The other day during a long drive my kids were sat in the back watching the 1980 movie version of Flash Gordon on DVD. As I was sat in front I couldn’t see any of it but I could hear it. This was not at all a strange experience for me because I’m much more used to listening to that particular film that seeing it (in fact I don’t think I’ve actually seen it for decades).
I remember back in the days before home video (yes, I’m that old) that once you’d seen a film at the cinema you wouldn’t get a chance to see it again until it turned up on TV some time later. And then if you missed it, you missed it, as there was no way to record and preserve it. So what was a young movie fan to do when he wanted to re-live (repeatedly, obsessively) the experience of his favourite big screen science fiction epic in the comfort of his own home?
There were a couple of options. One was the soundtrack album. In the case of movies like Star Wars which have very memorable, expressive and almost continuous music (only 20 minutes of the film’s 125 running time don’t have musical accompaniment) this was a decent alternative. It had the advantage of omitting any creaky dialogue and letting you fill in the images with your memory or imagination. Or you could flick through a visual aid like the comic book adaptation or souvenir magazine while listening.
Later there was a brief popularity for soundtrack albums which incorporated dialogue and sound effects, and Queen’s Flash Gordon album was one of these. In fact it was Queen themselves who proposed this approach, apparently, and for me it made it a much more enjoyable experience to hear “pew! pew!” sounds and immortal dialogue like “Gordon’s alive?” and “I’m flying blind on a rocketcycle!” interspersed with guitar solos.
I also had an album called The Story of Tron, which even added voiceover narration telling the story. This was less successful, as you can hear here:
Which is why I also later bought the music-only soundtrack so as to be able to hear Wendy Carlos’ electronic tonalities unsullied.
And as I mentioned before, there were visual aids available too. I went through a phase of reading novelisations, but usually only for films I was too young to see at the cinema (Robocop, Predator, Aliens). I had a couple of “photo-novels” (paperbacks formatted like comics but using still frames from the movie) of Battlestar Galactica and The Black Hole. And, of course, sticker albums: Flash Gordon, Buck Rogers, Return of the Jedi, Gremlins and more (there’s a good set of photos here). I was always anxious about not being able to collect all the stickers, bought in packs of five or six, and having a complete set. God knows how much money I spent buying packets looking for those last few stickers, and throwing away the free, sickly sweet pink chewing gum that came with them.

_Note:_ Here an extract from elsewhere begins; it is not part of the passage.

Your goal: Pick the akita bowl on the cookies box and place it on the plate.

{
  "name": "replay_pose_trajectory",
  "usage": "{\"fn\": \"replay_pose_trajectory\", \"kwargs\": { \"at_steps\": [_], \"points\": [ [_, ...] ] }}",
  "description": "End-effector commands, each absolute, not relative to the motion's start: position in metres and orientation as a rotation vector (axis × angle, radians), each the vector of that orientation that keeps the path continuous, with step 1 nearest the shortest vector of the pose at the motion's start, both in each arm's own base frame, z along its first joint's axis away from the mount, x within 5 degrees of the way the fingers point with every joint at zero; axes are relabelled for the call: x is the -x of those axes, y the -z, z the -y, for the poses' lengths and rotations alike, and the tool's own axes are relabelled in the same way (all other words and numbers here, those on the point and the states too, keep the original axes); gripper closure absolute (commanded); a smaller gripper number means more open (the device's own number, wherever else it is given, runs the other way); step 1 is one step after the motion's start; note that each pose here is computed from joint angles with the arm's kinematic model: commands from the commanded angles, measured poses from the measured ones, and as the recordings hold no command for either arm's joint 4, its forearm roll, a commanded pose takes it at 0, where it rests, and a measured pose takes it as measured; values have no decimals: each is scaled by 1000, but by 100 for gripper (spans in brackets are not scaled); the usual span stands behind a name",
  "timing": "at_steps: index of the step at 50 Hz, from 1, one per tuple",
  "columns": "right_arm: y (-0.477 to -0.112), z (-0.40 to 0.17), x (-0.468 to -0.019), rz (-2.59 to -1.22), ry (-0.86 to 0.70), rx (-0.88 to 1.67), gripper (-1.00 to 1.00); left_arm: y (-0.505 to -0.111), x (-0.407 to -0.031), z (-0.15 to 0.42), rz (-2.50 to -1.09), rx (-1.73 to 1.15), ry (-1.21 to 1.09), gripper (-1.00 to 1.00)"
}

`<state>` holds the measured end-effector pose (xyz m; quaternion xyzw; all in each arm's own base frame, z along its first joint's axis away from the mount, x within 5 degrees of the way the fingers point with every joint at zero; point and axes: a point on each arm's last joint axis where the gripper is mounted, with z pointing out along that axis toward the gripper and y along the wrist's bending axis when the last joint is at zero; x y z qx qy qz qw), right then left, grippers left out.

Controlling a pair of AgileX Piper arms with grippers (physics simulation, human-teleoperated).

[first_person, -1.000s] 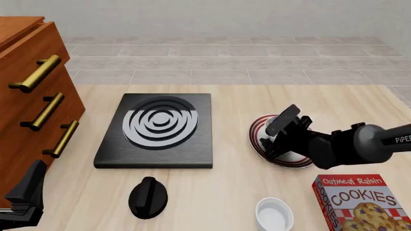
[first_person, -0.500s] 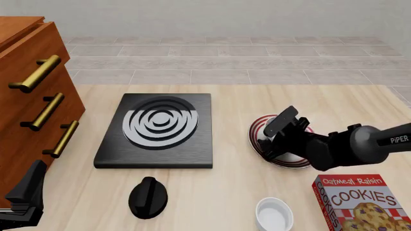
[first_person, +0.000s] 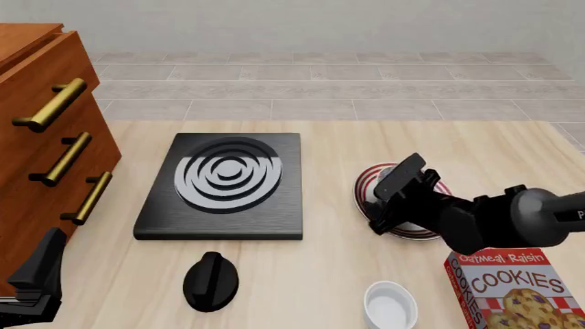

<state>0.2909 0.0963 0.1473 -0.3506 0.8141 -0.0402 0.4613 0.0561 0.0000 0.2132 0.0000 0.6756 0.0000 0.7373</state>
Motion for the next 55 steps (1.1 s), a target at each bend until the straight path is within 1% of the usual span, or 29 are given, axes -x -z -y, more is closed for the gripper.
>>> {"fn": "replay_pose_trajectory", "kwargs": {
  "at_steps": [1, 6, 24, 32, 36, 46, 55],
  "points": [
    [-159, -102, -274, -1964, 65, 861, -100, -213, -56, 0, -1484, 0, 0, -100],
    [-173, -101, -266, -1927, 68, 857, -100, -213, -56, 0, -1484, 0, 0, -100],
    [-188, -107, -244, -1887, 16, 854, -100, -213, -56, 0, -1484, 0, 0, -100],
    [-199, -109, -226, -1849, -17, 862, -100, -213, -56, 0, -1484, 0, 0, -100],
    [-207, -110, -212, -1805, -40, 866, -100, -213, -56, 0, -1484, 0, 0, -100],
    [-212, -105, -201, -1777, -42, 862, -100, -213, -56, 0, -1484, 0, 0, -100],
    [-213, -105, -184, -1749, -99, 839, -100, -213, -56, 0, -1484, 0, 0, -100]
  ]
}}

In the case of Flash Gordon the stickers came free with packets of Weetabix, and one day in the supermarket I persuaded my mother to buy an extra large packet as it would contain a larger quantity of free stickers. I promised her I’d eat all those Weetabix, even thought it wasn’t my favourite cereal. Imagine my disappointment when we got home and tore the packet open to discover…no stickers whatsoever inside. My mother, who was not the complaining type, felt moved to write them a letter. In response they mailed me a complete set.